QUESTÃO DE PELE
O italiano Francesco Lucchese fala sobre revestimento como elemento capaz de encantar e dar personalidade
O arquiteto Francesco Lucchese (Foto Reprodução)
Arquiteto e designer, Francesco Lucchese, siciliano radicado em Milão, acredita que olhar para o passado continua sendo a maneira mais eficaz de se antever o futuro. "Mesmo materiais novos se tornam mais interessantes quando incitam nossa memória", afirma ele, que além de atuar em escritório próprio em Milão, ensina design no prestigiado Instituto Politécnico.
“Meu objetivo maior é estabelecer um diálogo entre meus projetos e seus consumidores. Fazer desse contato uma experiência verdadeiramente interativa", diz Lucchese, para quem o componente sensorial ocupa lugar chave em todo e qualquer projeto. Assim como a ênfase dada ao desenho das superfícies, ou, em suas palavras, à pele dos objetos.
Para o estande da Revestir 2011, desenvolvido a convite do Instituto Italiano para o Comércio Exterior, ele optou pelo branco absoluto e por trabalhar com fios como divisórias. "Eles convidam ao toque e despertam a curiosidade, sem impedir a visão do todo", comenta o arquiteto a respeito do projeto para o pavilhão italiano, na feira que aconteceu em São Paulo na semana passada. Lá, em meio a mármores e cerâmicas, dois dos materiais que mais emprega, ele falou ao Casa.
O senhor já afirmou não ver uma grande distinção entre as atividades de vestir e revestir. Explique essa ideia.
As mesmas considerações que envolvem o vestir envolvem o revestir. Nas duas atividades coexistem, por exemplo, a necessidade de proteção e conforto. E também desejos comuns, como o de produzir encantamento e sugerir elegância. Acredito, porém, que, em se tratando de arquitetura, a ideia da memória é particularmente importante. Não podemos tratar uma fachada como um objeto isolado, ao contrário do que acontece ao decorarmos nosso quarto. Seria uma postura por demais totalitária.

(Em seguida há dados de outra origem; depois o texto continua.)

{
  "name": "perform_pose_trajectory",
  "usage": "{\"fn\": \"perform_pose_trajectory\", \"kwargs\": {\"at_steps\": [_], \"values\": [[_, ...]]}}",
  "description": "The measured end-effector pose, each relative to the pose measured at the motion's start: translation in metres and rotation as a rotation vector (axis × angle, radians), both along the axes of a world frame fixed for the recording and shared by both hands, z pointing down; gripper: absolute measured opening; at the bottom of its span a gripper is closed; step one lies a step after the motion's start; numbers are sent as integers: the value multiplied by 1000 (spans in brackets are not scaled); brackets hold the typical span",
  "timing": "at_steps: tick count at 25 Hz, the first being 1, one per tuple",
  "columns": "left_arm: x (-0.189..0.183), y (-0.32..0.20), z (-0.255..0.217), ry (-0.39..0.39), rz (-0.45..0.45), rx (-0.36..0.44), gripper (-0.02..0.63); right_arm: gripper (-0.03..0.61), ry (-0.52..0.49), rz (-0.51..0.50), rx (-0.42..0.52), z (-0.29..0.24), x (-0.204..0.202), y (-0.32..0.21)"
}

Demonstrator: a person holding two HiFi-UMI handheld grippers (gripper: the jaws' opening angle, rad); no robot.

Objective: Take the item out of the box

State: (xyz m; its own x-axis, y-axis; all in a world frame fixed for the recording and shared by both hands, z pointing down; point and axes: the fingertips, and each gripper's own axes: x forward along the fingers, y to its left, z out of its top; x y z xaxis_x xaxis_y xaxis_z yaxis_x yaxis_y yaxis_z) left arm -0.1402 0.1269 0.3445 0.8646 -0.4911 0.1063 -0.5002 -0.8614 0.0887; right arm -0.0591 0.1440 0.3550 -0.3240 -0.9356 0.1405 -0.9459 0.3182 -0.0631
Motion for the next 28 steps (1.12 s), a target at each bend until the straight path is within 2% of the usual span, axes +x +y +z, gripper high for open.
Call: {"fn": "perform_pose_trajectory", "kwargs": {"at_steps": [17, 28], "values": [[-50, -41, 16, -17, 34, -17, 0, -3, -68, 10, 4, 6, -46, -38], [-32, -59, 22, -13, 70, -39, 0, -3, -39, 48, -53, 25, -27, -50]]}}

Quais fatores devem ser observados ao se trabalhar na escala da arquitetura?
Antes de escolher um revestimento, captar o contexto em que o edifício está inserido é fundamental. Penso que, nesses casos, a criação deva sempre estar ancorada na tradição. Materiais como o mármore e a cerâmica podem ser empregados de maneira totalmente inovadora e ainda assim conservar sua identidade. Funcionar como um elo entre o passado e o presente.
Cite um exemplo disso na prática.
Ocorre-me um biombo feito pela espanhola Patricia Urquiola com anéis de mármore interligados por ganchos metálicos. Uma peça capaz de transitar entre dois mundos distintos: o da solidez do mármore e o da suavidade do tecido. Uma maneira nova de utilizar um material ligado à nossa memória. A própria cerâmica - tão antiga ou mais - pode renascer quando submetida aos atuais processos de impressão e corte.
No Brasil, muitos arquitetos ainda se mostram resistentes a revestimentos externos de alto impacto visual. Na maioria dos casos, a neutralidade é preponderante no que se refere a cores e texturas. Entre seus clientes eles são bem-vindos?
Antes fossem (risos). É sempre uma questão delicada. Preciso convencê-los de que o revestimento é parte essencial da linguagem que pretendo imprimir a meu trabalho e não um elemento aleatório. Costumo citar como exemplo um tapete antigo. Por mais decorativo que pareça, seu desenho traz complexas relações. E é isso que faz dele algo tão especial. E único.